SUPPLIED RECORDS

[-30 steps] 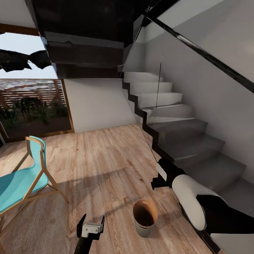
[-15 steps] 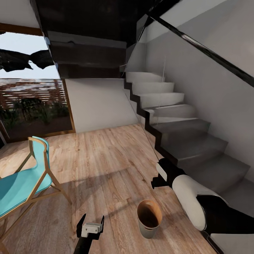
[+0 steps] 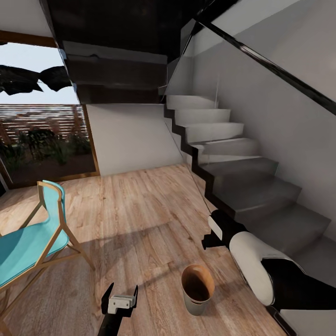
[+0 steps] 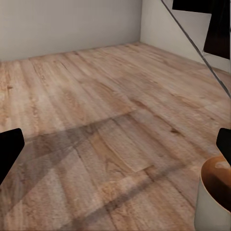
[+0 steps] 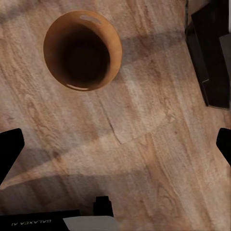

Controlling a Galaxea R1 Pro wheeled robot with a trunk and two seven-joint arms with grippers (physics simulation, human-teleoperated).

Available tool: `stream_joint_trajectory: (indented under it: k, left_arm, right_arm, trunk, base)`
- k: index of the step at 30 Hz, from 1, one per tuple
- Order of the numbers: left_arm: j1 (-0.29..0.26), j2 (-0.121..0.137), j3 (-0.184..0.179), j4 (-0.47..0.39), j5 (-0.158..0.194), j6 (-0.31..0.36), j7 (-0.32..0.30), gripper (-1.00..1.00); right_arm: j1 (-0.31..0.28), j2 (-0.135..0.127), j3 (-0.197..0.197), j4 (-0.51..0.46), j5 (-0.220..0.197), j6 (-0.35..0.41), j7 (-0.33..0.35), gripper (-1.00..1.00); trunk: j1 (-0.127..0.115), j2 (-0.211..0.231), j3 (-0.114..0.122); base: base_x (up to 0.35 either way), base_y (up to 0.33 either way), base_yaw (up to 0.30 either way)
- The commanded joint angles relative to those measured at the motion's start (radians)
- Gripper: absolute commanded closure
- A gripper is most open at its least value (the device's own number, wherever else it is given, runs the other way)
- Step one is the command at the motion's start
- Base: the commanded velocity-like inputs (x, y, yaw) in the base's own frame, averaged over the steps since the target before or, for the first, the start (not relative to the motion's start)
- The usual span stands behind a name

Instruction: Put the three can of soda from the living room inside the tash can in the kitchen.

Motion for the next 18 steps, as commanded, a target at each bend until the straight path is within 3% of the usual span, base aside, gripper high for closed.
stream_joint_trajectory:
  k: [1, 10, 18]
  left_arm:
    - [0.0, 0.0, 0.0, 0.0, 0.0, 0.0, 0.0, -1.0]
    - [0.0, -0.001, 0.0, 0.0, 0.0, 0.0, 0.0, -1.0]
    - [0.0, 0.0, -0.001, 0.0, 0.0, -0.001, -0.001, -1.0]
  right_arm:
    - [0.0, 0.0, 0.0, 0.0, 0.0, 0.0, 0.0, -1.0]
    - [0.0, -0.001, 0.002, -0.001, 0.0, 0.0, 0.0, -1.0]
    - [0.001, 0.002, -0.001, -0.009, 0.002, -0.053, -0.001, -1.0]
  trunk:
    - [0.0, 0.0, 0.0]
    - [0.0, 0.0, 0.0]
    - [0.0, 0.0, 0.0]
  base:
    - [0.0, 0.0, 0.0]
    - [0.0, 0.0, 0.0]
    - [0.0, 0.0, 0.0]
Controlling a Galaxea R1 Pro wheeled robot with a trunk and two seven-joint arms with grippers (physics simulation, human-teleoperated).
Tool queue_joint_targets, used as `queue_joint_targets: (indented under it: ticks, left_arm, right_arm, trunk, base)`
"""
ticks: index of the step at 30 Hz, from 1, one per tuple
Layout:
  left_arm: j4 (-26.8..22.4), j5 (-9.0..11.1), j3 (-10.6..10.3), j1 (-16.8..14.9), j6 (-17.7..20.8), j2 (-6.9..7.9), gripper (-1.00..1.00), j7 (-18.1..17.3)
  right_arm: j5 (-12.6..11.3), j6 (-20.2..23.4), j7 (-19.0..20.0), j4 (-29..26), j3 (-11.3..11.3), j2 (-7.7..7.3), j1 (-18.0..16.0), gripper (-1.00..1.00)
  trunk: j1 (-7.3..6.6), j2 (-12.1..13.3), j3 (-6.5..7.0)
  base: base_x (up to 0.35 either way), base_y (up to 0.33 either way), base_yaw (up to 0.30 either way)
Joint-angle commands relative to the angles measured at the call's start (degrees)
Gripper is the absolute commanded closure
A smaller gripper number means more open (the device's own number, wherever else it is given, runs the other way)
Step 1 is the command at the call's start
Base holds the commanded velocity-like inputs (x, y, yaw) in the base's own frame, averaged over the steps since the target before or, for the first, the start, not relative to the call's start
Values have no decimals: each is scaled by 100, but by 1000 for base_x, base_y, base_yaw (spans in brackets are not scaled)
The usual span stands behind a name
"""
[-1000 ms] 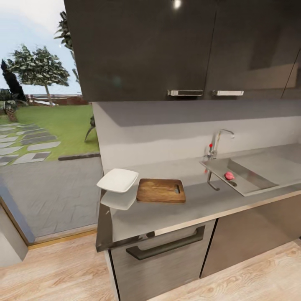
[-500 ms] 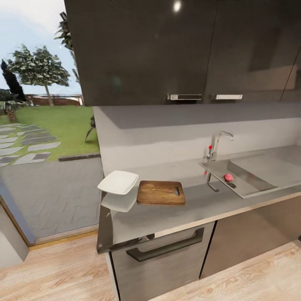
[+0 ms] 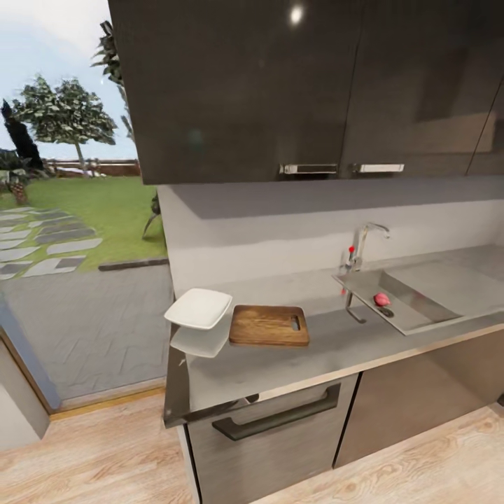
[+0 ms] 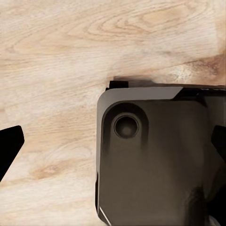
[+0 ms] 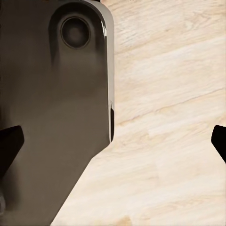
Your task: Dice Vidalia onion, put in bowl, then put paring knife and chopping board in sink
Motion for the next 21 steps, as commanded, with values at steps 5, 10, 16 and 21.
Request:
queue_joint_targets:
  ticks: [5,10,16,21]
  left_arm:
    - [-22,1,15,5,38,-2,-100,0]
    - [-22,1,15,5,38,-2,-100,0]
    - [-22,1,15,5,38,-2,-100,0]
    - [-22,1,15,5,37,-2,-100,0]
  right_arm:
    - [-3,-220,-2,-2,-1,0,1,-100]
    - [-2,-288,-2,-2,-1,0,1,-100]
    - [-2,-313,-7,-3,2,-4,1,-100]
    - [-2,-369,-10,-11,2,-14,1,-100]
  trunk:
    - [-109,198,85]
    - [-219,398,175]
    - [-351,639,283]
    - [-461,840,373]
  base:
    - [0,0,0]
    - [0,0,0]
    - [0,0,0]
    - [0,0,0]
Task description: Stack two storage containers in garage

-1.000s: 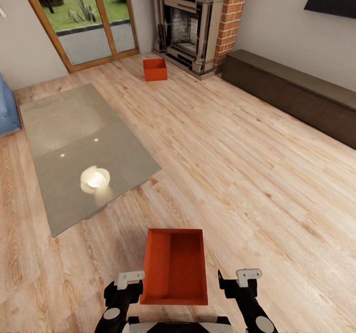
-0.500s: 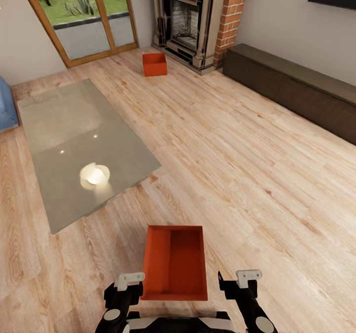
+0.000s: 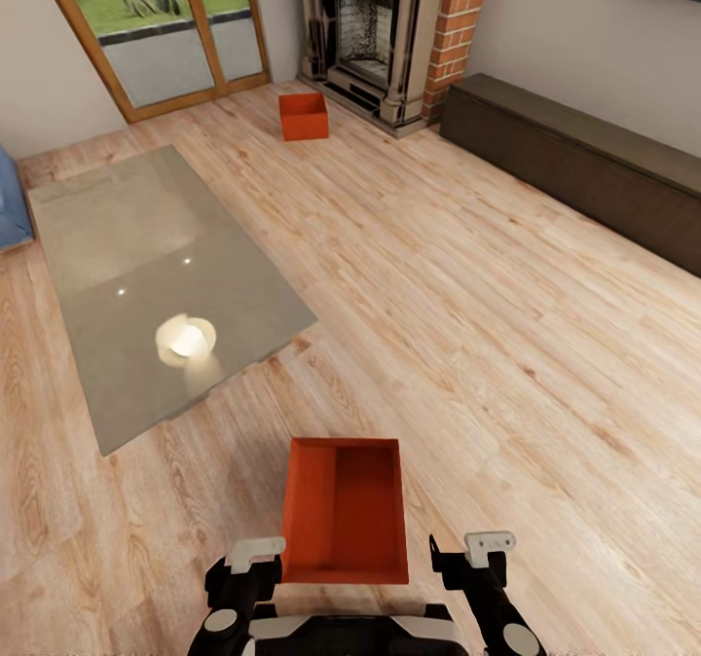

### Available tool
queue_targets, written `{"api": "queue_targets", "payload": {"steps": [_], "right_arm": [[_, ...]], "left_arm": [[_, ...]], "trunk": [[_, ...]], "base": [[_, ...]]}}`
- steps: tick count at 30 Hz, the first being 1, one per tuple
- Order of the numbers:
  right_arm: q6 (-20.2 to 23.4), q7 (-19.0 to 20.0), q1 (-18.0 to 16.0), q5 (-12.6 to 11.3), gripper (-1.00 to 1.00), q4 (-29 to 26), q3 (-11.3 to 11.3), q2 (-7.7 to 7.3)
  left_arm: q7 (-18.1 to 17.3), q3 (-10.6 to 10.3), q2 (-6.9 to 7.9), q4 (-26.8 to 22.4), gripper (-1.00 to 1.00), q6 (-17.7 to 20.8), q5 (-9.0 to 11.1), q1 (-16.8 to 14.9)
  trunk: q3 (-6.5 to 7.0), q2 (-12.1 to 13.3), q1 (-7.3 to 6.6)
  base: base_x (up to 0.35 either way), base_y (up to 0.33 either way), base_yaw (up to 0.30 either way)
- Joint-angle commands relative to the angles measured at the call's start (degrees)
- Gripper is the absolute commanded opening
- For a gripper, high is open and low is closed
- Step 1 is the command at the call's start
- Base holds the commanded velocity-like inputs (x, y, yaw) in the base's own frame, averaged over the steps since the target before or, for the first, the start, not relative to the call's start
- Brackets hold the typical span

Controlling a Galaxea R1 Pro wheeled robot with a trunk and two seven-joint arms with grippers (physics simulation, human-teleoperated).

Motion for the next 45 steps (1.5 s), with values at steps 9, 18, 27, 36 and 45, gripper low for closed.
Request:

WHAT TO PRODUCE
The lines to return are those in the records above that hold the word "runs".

RESULT OF THE TASK
- A gripper is most open at its least value (the device's own number, wherever else it is given, runs the other way)
A smaller gripper number means more open (the device's own number, wherever else it is given, runs the other way)

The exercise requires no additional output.